Return the listing below in full, with every line exactly as it is.

───── Data ─────

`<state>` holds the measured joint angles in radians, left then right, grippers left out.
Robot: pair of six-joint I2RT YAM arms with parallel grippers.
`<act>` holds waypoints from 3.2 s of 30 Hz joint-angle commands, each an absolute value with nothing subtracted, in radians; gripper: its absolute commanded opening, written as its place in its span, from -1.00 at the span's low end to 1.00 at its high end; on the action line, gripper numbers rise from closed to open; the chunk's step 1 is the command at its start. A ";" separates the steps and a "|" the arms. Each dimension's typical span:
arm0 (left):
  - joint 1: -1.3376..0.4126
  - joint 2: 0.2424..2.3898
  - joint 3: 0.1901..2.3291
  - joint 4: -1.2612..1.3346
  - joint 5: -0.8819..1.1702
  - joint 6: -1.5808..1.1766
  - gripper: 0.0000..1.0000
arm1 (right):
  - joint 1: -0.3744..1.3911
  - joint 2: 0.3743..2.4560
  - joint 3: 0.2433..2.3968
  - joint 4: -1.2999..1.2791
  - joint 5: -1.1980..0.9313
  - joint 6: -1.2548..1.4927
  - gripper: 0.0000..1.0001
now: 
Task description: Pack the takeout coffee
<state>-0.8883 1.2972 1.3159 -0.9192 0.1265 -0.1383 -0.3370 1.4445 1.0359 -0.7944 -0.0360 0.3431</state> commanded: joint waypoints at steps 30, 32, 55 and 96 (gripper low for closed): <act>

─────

== Written solution ==
`<state>` holds the measured joint angles in radians, left then right, grippers left out.
Robot: pair of six-joint I2RT YAM arms with parallel grippers.
`<act>` holds waypoints from 3.2 s of 30 Hz joint-angle commands, each an absolute value with nothing subtracted, in radians; gripper: its absolute commanded opening, written as its place in its span, from -1.00 at the span's low end to 1.00 at its high end; on the action line, gripper numbers rise from closed to open; the chunk's step 1 is the command at its start. A ";" separates the steps and a "|" the arms. Each dimension's typical span:
arm0 (left):
  - joint 1: -1.3376..0.4126
  - joint 2: 0.2424..2.3898
  - joint 3: 0.1901..2.3291
  - joint 4: -1.2612..1.3346
  - joint 5: -0.8819..1.1702
  - joint 6: -1.5808..1.1766
  - gripper: 0.0000..1.0000
arm1 (right):
  - joint 1: -0.3744..1.3911
  - joint 2: 0.3743..2.4560
  - joint 3: 0.2433..2.3968
  - joint 4: -1.2999..1.2791
  - joint 5: -1.1980..0.9313
  - joint 6: -1.2548..1.4927
  - gripper: 0.0000..1.0001
now: 
Task description: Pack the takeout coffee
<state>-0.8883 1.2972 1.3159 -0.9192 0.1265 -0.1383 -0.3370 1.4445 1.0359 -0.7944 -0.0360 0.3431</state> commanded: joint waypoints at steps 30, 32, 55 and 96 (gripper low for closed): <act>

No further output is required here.